GUILFOYLE: Okay. So, you notice the point there, Bret, about Neil Gorsuch and that was very important, perhaps maybe in the headline, in terms of the accomplishments in the first 100 days as a president.

BAIER: I've talked to some conservatives who say, if nothing else happened and that happened, that this would be a total success.


BAIER: Let alone what is likely to happen, and that is possibly Justice Kennedy retiring and another's feet opening up or some other justice on the Supreme Court stepping down. And I think that that when you look at the poles among evangelicals, among faith-based voters, there is 73, 75 percent saying that this president is doing the right thing.

GUILFOYLE: They are single issue voters as well.

BAIER: I do think the 100 days thing -- people are just tired of hearing about 100 days.


BAIER: And, you know, maybe it's 200 days or whatever it takes but eventually you're going to get to a list of things he's got.

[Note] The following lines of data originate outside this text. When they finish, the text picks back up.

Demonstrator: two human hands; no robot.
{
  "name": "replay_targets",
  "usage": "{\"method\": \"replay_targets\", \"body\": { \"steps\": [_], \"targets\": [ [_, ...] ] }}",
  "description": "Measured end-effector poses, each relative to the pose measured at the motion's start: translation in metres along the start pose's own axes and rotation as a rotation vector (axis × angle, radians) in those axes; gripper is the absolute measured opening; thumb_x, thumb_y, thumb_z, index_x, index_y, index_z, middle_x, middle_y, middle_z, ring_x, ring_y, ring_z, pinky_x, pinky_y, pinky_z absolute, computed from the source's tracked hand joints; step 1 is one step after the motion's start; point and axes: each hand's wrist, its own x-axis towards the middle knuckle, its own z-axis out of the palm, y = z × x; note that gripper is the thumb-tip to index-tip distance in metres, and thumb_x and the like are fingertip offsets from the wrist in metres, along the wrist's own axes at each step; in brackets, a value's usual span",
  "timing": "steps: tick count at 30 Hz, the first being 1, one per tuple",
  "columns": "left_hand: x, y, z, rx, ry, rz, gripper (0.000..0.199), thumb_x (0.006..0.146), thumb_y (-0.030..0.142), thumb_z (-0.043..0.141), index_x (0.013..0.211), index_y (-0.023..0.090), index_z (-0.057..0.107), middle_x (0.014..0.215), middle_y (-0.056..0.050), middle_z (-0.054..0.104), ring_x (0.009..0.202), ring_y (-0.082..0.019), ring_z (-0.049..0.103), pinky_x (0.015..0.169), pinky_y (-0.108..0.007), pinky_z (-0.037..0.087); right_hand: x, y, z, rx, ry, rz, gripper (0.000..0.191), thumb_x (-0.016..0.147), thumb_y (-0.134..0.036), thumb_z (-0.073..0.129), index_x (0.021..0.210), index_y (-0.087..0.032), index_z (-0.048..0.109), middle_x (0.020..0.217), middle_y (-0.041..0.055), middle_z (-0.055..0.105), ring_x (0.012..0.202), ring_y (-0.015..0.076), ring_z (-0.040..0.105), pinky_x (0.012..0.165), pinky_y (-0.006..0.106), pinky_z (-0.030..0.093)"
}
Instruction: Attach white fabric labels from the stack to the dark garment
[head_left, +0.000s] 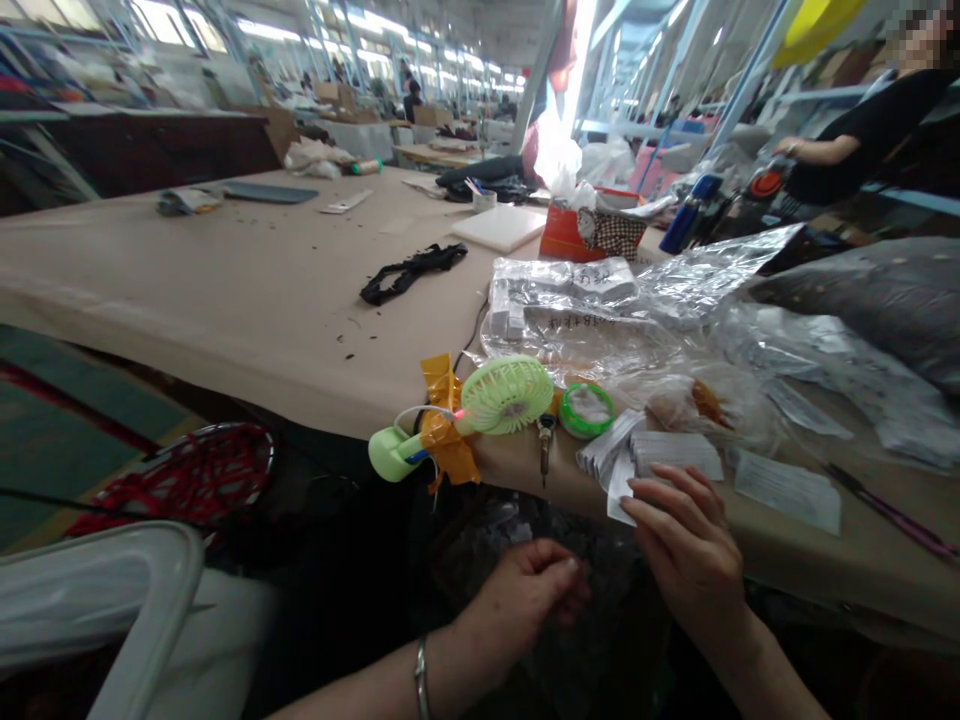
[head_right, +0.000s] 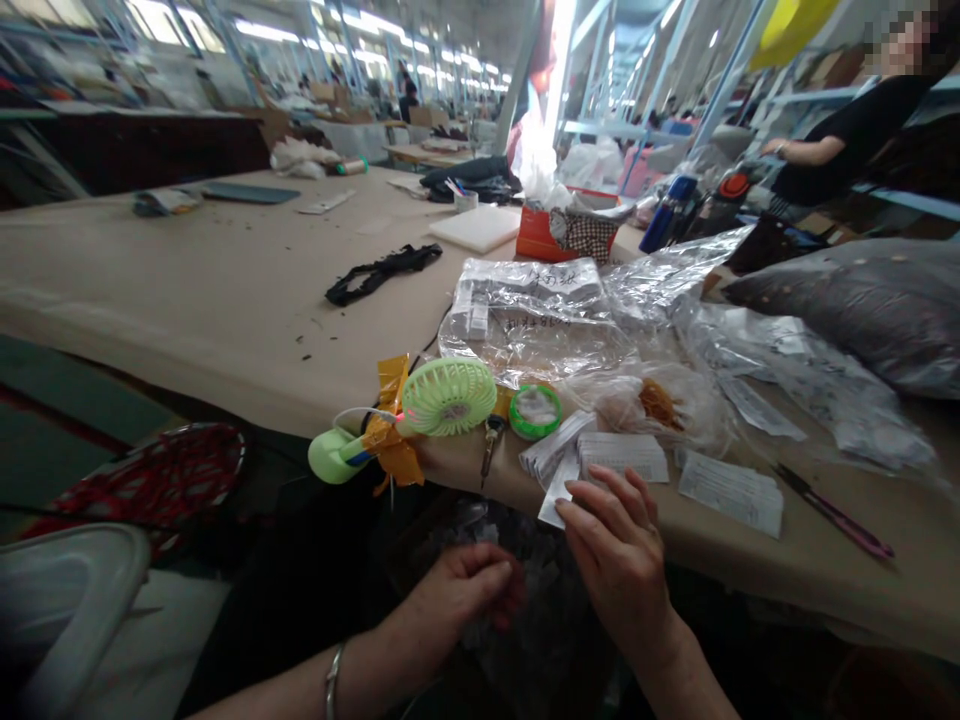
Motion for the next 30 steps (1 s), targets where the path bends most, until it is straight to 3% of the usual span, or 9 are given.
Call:
{"method": "replay_targets", "body": {
  "steps": [4,8,11,15,17,20,30],
  "targets": [
    [0.005,0.02,0.027,-0.442,-0.177,-0.078,0.034,0.079,0.043,0.065,0.092,0.011,0.063,0.081,-0.008,0.066,0.065,-0.014,0.061,0.067,-0.028,0.048,-0.013,-0.017,-0.009,0.106,-0.014,-0.05,0.02,0.084,-0.007,0.061,0.095,-0.022,0.068,0.099,0.0047,0.069,0.113,0.0234,0.055,0.101,0.048,0.04],
    [0.013,0.032,0.044,-0.592,-0.142,-0.051,0.026,0.071,0.029,0.075,0.083,0.008,0.065,0.073,-0.003,0.061,0.056,-0.006,0.053,0.053,-0.017,0.04,-0.025,-0.032,-0.013,0.145,-0.074,-0.124,0.019,0.085,-0.006,0.057,0.095,-0.019,0.067,0.096,0.0048,0.069,0.112,0.0218,0.055,0.103,0.045,0.038],
    [0.015,0.033,0.048,-0.531,-0.079,-0.065,0.02,0.071,0.023,0.073,0.081,0.008,0.063,0.069,-0.003,0.061,0.054,-0.007,0.054,0.051,-0.017,0.041,-0.025,-0.025,-0.016,0.108,-0.109,-0.107,0.023,0.087,-0.008,0.055,0.107,-0.017,0.063,0.102,0.0072,0.068,0.112,0.0225,0.055,0.101,0.042,0.042],
    [0.012,0.029,0.045,-0.351,-0.014,-0.16,0.017,0.086,0.025,0.057,0.089,0.009,0.061,0.066,-0.006,0.064,0.054,-0.013,0.06,0.054,-0.024,0.048,-0.018,0.001,-0.017,-0.178,-0.122,0.089,0.039,0.09,-0.026,0.054,0.126,-0.011,0.053,0.112,0.0145,0.063,0.114,0.0288,0.053,0.094,0.044,0.046],
    [0.011,0.027,0.043,-0.292,0.013,-0.192,0.016,0.089,0.024,0.052,0.091,0.01,0.06,0.066,-0.006,0.064,0.053,-0.013,0.061,0.053,-0.024,0.047,-0.016,0.011,-0.015,-0.34,-0.173,0.151,0.041,0.091,-0.031,0.052,0.126,-0.011,0.054,0.117,0.0155,0.062,0.113,0.0323,0.052,0.094,0.049,0.044],
    [0.011,0.025,0.041,-0.258,0.023,-0.209,0.015,0.089,0.022,0.051,0.092,0.009,0.059,0.065,-0.006,0.064,0.051,-0.013,0.06,0.052,-0.023,0.046,-0.018,0.016,-0.014,-0.443,-0.21,0.135,0.032,0.091,-0.025,0.051,0.12,-0.013,0.059,0.116,0.0124,0.065,0.109,0.0309,0.056,0.094,0.047,0.043],
    [0.012,0.027,0.041,-0.305,-0.038,-0.236,0.02,0.088,0.025,0.052,0.091,0.008,0.061,0.073,-0.01,0.065,0.053,-0.013,0.06,0.058,-0.027,0.049,-0.029,0.024,-0.021,-0.096,0.008,0.134,0.013,0.088,-0.016,0.057,0.095,-0.021,0.067,0.097,0.0056,0.071,0.099,0.0222,0.065,0.09,0.041,0.05]
  ]
}}
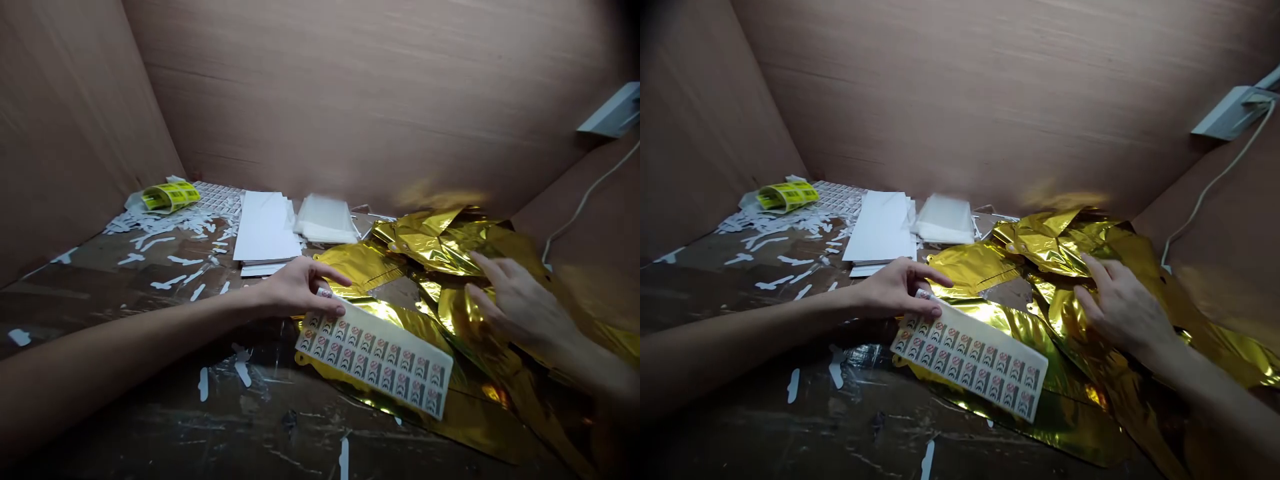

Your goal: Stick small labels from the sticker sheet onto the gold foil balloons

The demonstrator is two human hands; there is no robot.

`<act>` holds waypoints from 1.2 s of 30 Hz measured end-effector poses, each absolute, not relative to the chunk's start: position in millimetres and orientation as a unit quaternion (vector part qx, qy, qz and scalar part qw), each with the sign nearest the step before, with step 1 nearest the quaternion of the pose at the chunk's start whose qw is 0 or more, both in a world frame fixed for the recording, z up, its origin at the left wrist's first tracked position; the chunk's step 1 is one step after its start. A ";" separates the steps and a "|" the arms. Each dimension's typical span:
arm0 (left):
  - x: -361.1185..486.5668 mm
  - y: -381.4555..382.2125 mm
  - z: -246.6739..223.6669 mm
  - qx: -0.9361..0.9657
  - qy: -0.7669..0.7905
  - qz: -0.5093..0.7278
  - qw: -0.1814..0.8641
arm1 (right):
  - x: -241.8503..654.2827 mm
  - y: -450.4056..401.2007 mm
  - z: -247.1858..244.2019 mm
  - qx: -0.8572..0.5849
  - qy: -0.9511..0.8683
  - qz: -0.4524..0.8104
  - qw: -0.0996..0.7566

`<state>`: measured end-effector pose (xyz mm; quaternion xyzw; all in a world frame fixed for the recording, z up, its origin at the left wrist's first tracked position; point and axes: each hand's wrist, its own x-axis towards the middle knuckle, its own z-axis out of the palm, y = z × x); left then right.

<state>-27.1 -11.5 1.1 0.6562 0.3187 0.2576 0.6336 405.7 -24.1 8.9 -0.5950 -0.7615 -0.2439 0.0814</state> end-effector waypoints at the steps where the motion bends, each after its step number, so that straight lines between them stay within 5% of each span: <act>1: -25.5 -12.3 0.4 0.645 0.327 0.276 0.633 | 408.5 -41.3 -4.2 -0.609 -0.756 -0.224 0.083; 7: -17.7 -15.9 -5.8 0.639 0.352 0.345 0.590 | 467.4 -73.7 -58.9 -0.606 -0.785 -0.099 0.079; 15: -13.2 -24.6 -8.5 0.664 0.376 0.377 0.525 | 530.9 -3.0 -31.8 -0.529 -0.829 -0.180 -0.009; 25: -10.6 -29.5 -11.4 0.672 0.410 0.383 0.483 | 402.2 -16.8 22.5 -0.437 -0.829 -0.326 0.128; 30: -7.3 -30.1 -13.7 0.668 0.415 0.384 0.484 | 275.5 -45.3 34.2 -0.399 -0.867 -0.118 0.275; 36: -8.0 -36.1 -14.3 0.666 0.398 0.387 0.499 | 209.0 -46.3 14.3 -0.327 -0.902 0.098 0.266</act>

GUILFOYLE: Or eight years, as he suggested. He said it's going to be. He's calling it out, Dana. So, what do you make of these accomplishments? I know you like Neil Gorsuch, one.

PERINO: Oh, definitely for sure. I do think that one of the things that the 100 days does as well, though. It's not just to pressure the President, it's for the President to pressure the Congress. And what you heard from them today, that he's disappointed with the Congress. Because when he looks at the legislation that was brought to him, I think it's 28 pieces of legislation, none of it was a big blockbuster stuff but that doesn't matter I think that that can happen. Because you never get a second chance to make a first impression, those first 25 days that seems like there was chaos, and there was this travel ban, and there was, all of this stuff going on where he said the so-called judge and there was all the tweeting.

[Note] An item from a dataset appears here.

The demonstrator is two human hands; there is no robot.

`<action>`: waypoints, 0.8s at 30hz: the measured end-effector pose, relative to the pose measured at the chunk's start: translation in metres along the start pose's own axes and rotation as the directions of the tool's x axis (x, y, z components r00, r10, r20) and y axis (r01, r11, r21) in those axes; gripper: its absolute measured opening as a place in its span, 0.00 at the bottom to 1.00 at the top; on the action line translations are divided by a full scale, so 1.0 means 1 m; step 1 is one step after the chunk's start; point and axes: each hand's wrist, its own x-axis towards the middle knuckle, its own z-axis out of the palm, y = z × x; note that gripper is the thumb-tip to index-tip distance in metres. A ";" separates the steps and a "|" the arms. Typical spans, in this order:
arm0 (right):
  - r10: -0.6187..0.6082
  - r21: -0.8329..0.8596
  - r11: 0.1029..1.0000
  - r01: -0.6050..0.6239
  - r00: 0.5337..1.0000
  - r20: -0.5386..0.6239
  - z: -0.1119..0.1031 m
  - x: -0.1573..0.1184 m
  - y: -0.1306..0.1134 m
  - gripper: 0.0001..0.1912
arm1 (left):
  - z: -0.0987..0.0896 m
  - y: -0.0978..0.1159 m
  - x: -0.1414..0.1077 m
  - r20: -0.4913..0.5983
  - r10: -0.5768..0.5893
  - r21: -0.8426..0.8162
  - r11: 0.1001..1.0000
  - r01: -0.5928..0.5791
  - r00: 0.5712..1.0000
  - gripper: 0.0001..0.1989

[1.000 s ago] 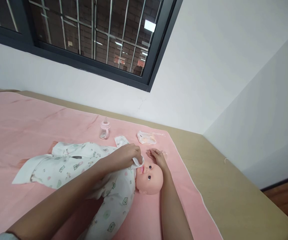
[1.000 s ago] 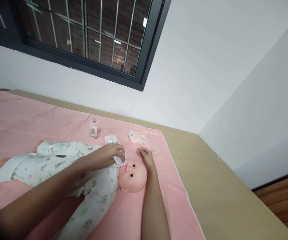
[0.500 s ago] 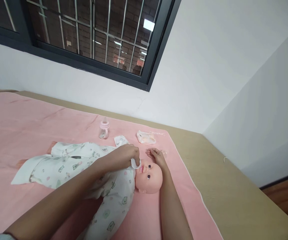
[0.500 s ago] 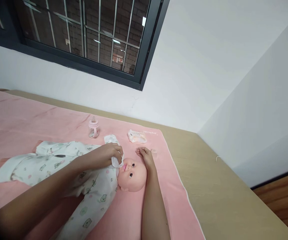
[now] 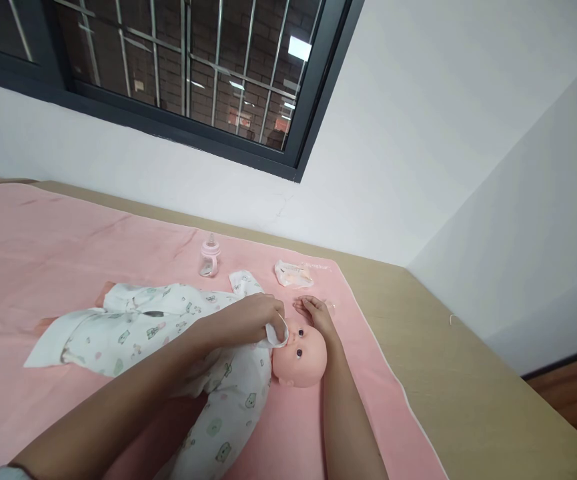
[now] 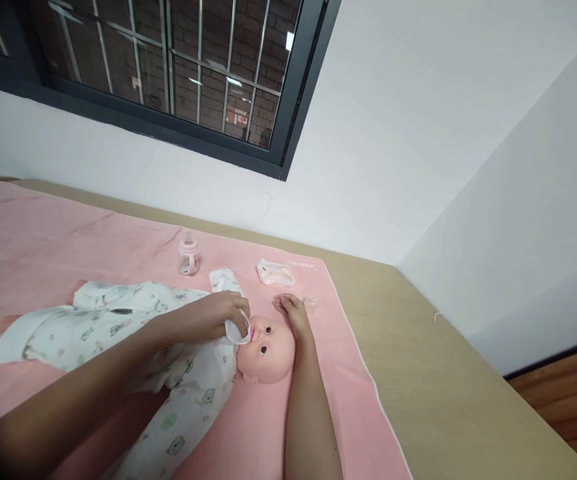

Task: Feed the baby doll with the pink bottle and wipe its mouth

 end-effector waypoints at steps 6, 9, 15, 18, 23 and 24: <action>0.007 0.010 1.000 -0.007 1.000 -0.003 0.001 -0.001 -0.001 0.21 | -0.005 0.008 0.002 0.027 0.039 0.010 0.999 -0.039 0.999 0.19; 0.010 0.013 1.000 -0.010 1.000 -0.006 0.001 -0.002 -0.002 0.21 | -0.009 0.013 0.003 -0.050 -0.029 -0.012 1.000 0.028 0.998 0.22; 0.012 0.008 1.000 -0.012 1.000 -0.005 0.002 -0.003 -0.003 0.21 | -0.004 0.013 0.005 -0.057 -0.109 0.108 0.987 0.115 0.992 0.27; 0.007 -0.001 1.000 -0.007 1.000 -0.003 0.001 -0.003 -0.003 0.22 | -0.001 0.011 0.006 -0.017 -0.119 0.145 0.982 0.120 0.993 0.26; 0.003 -0.004 1.000 -0.003 1.000 -0.006 0.001 -0.002 -0.002 0.22 | 0.000 0.010 0.007 0.000 -0.122 0.141 0.983 0.121 0.993 0.20; 0.002 -0.005 1.000 -0.002 1.000 -0.006 0.001 -0.002 -0.002 0.22 | 0.000 0.009 0.007 0.000 -0.120 0.139 0.983 0.119 0.993 0.19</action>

That just took a little bit of time to settle down. The next 75 days which included the Gorsuch confirmation and you had of course the health care bill failed. That is probably the biggest martyr against that first 100 days. But I actually think that conservatives, Republicans were like, fine, we are not quite ready to do that yet. And I think the next 100 days, when they start to lay out more on this tax reform plan, that's whenwhen when you will see even more Republicans garner around him.

GUILFOYLE: Trying to coalesce.

PERINO: Because if you look at what he has been able to do, with even skeptical Republicans, is now they're saying you know what? We are for this. Partially it is the Gorsuch thing but there is also on the politics front, I think that is good. I also -- last thing on this would be, I do think it's important for them to try to start to fill in some of these positions all across the government because that will help them achieve their legislative goals.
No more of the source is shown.